▸ **DIRECTIONS FOR THIS TASK**: Give an unaltered copy of the listing below, minus its pictures.

▸ **DATASET SECTION**:
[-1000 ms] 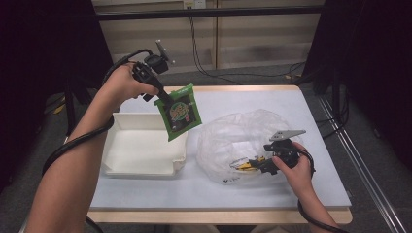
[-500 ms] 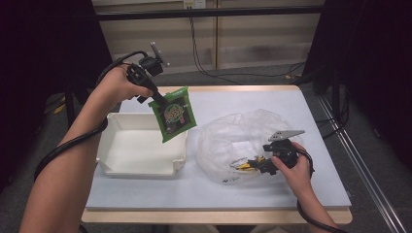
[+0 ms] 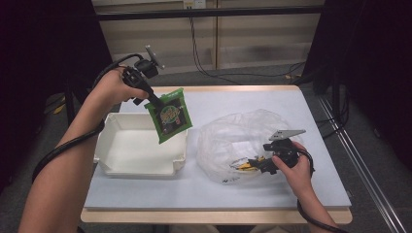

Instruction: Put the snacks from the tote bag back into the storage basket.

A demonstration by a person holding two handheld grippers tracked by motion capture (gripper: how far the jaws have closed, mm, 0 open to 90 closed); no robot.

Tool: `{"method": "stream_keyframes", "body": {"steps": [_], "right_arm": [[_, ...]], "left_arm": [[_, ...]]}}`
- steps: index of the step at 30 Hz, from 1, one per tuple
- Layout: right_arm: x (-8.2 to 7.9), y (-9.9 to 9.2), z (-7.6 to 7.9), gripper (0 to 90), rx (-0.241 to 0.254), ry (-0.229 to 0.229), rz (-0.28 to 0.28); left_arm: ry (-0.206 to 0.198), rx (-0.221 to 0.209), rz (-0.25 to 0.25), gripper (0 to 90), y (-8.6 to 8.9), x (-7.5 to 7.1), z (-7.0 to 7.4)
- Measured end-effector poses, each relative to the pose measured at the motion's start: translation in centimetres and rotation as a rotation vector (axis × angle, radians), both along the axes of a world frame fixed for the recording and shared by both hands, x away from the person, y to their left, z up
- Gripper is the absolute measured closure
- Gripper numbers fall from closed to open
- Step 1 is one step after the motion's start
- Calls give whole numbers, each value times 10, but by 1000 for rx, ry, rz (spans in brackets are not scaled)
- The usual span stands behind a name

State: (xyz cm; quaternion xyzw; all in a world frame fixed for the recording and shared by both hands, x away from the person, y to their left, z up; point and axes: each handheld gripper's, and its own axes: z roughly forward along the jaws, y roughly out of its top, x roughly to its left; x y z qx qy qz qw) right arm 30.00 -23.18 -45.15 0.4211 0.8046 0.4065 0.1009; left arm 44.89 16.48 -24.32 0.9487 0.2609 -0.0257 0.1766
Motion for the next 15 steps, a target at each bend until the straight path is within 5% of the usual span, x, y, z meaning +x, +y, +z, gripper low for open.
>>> {"method": "stream_keyframes", "body": {"steps": [15], "right_arm": [[0,0,-1,91,-2,6,1]], "left_arm": [[4,11,11,753,10,5,-11]]}}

▸ **TASK RESULT**:
[-1000 ms] 
[-500 ms] 
[+0 ms] 

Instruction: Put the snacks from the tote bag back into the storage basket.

A demonstration by a person holding two handheld grippers tracked by motion capture (gripper: how far the jaws have closed, mm, 0 open to 90 closed); no robot.

Tool: `{"method": "stream_keyframes", "body": {"steps": [_], "right_arm": [[_, ...]], "left_arm": [[_, ...]]}}`
- steps: index of the step at 30 Hz, from 1, one per tuple
- Layout: right_arm: x (-8.2 to 7.9), y (-9.9 to 9.2), z (-7.6 to 7.9), gripper (0 to 90), rx (-0.241 to 0.254), ry (-0.229 to 0.229), rz (-0.28 to 0.28); left_arm: ry (-0.206 to 0.198), rx (-0.221 to 0.209), rz (-0.25 to 0.25), gripper (0 to 90), y (-8.6 to 8.9), x (-7.5 to 7.1), z (-7.0 to 7.4)
- Measured end-effector poses, each relative to the pose measured at the motion's start: translation in centimetres and rotation as a rotation vector (axis × angle, radians), both along the axes of a world frame fixed for the recording and shared by both hands, x away from the person, y to their left, z up
- Gripper is the absolute measured closure
- Gripper numbers fall from closed to open
- Step 1 is one step after the motion's start
- Calls give whole numbers, each value times 10, but by 1000 for rx, ry, rz (spans in brackets are not scaled)
- The usual span stands behind a name

State: (xyz cm; quaternion xyzw; all in a world frame fixed for the recording and shared by both hands, x away from the person, y to their left, z up; point and axes: each handheld gripper's, and its own axes: z roughly forward along the jaws, y roughly out of its top, x roughly to its left; x y z qx qy qz qw) right arm 30.00 -23.18 -45.15 0.4211 0.8046 0.4065 0.1009; left arm 44.89 16.48 -24.32 0.9487 0.2609 -0.0257 0.1766
Motion for the next 15 steps, a target at each bend until the straight path is within 5% of the usual span, x, y, z meaning +x, +y, +z, gripper low for open.
>>> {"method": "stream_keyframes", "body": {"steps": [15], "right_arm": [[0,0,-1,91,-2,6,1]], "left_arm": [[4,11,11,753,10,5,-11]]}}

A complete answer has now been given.